§ **The problem**: An exact restatement of the entire listing is needed, excluding all images.
-------- Source material --------
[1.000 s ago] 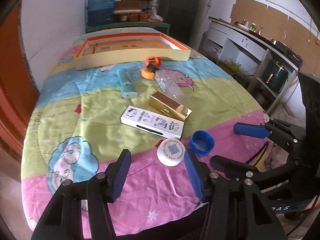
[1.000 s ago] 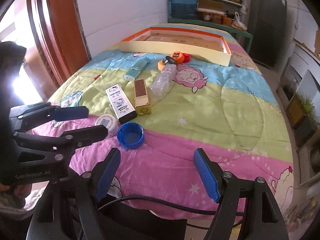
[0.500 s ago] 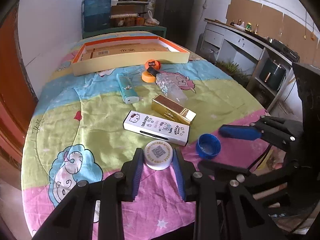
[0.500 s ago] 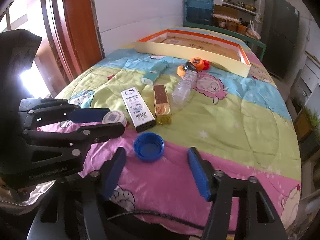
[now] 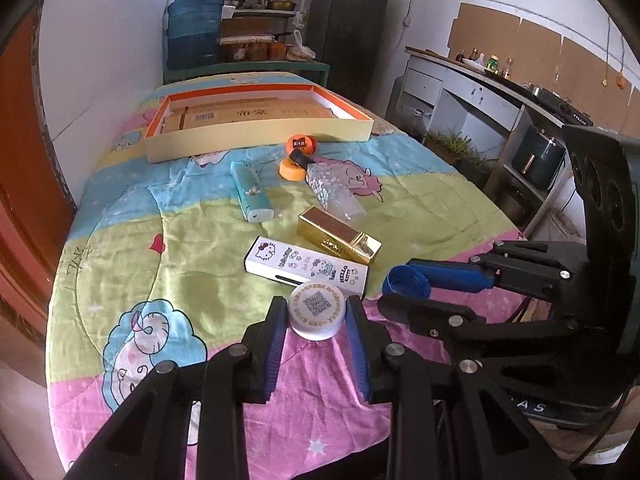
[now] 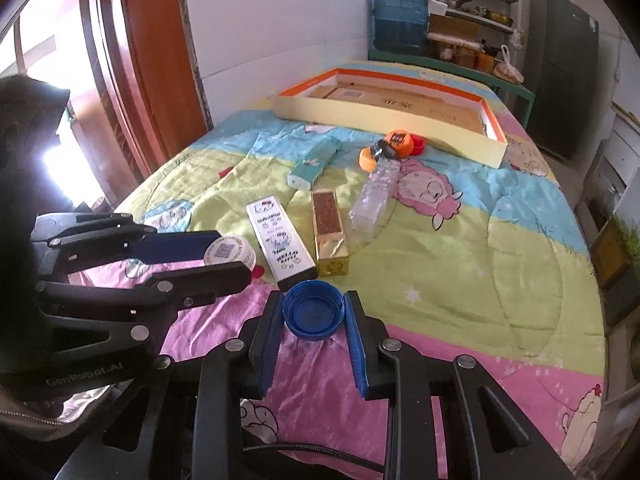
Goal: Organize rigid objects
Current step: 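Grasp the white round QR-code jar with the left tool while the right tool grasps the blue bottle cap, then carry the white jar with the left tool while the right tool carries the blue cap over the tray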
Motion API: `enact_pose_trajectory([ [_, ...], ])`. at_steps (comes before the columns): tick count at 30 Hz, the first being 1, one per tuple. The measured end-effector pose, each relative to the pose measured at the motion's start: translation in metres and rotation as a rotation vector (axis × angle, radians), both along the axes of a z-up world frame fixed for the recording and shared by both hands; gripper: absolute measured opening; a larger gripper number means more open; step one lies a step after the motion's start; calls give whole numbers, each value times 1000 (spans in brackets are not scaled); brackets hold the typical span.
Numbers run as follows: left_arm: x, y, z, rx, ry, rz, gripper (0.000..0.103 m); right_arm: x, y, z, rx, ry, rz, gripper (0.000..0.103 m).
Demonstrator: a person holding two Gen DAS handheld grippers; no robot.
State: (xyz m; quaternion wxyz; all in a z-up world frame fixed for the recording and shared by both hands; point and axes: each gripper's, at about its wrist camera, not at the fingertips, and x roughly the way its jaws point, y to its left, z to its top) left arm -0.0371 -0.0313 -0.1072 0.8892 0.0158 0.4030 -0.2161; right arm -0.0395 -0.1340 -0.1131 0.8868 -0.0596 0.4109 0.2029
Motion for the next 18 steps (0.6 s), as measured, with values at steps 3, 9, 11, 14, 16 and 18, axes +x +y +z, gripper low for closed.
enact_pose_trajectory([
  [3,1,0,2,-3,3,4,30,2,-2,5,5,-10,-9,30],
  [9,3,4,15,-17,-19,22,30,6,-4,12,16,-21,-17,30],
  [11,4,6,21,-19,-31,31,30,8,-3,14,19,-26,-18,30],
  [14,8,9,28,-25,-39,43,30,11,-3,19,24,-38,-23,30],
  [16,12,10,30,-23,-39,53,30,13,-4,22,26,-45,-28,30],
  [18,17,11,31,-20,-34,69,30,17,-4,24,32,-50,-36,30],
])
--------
§ **Exercise result**:
[1.000 s ago] 
[1.000 s ago] 
[0.500 s ago] 
[0.500 s ago] 
[now] 
[now] 
Goal: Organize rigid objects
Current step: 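Grasp the white round QR-code jar with the left tool while the right tool grasps the blue bottle cap, then carry the white jar with the left tool while the right tool carries the blue cap over the tray
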Motion API: `enact_pose_trajectory([ [_, ...], ])`. at_steps (comes before the columns): tick count at 30 Hz, the first being 1, one per tuple. The measured end-effector pose, each relative to the pose measured at the motion's start: translation in metres and rotation as a rotation vector (axis × angle, radians), both along the axes of a z-up world frame fixed for the recording and shared by both hands; gripper: absolute measured opening; a larger gripper number means more open; step one lies a step after the motion's start; calls give whole numbers, each value times 1000 (spans in brackets are not scaled); brackets hold the typical span.
Numbers run as follows: left_arm: x, y, z, rx, ry, rz, gripper (0.000..0.103 m); right_arm: x, y, z, rx, ry, rz, gripper (0.000..0.103 m).
Demonstrator: a person holding two Gen DAS handheld grippers; no robot.
State: (xyz m; quaternion wxyz; all in a z-up world frame fixed for the recording and shared by both hands; point and axes: each gripper's, at about its wrist camera, not at the fingertips, and x roughly the way its jaws point, y to its left, z to its top) left arm -0.0371 -0.0313 -0.1072 0.8892 0.0158 0.4030 -0.2161; right arm -0.0395 -0.1340 -0.1131 0.8868 -0.0596 0.4109 0.2029
Motion for the next 18 steps (0.6 s), as measured, with values at steps 3, 9, 11, 14, 16 and 18, axes +x +y +z, gripper low for closed.
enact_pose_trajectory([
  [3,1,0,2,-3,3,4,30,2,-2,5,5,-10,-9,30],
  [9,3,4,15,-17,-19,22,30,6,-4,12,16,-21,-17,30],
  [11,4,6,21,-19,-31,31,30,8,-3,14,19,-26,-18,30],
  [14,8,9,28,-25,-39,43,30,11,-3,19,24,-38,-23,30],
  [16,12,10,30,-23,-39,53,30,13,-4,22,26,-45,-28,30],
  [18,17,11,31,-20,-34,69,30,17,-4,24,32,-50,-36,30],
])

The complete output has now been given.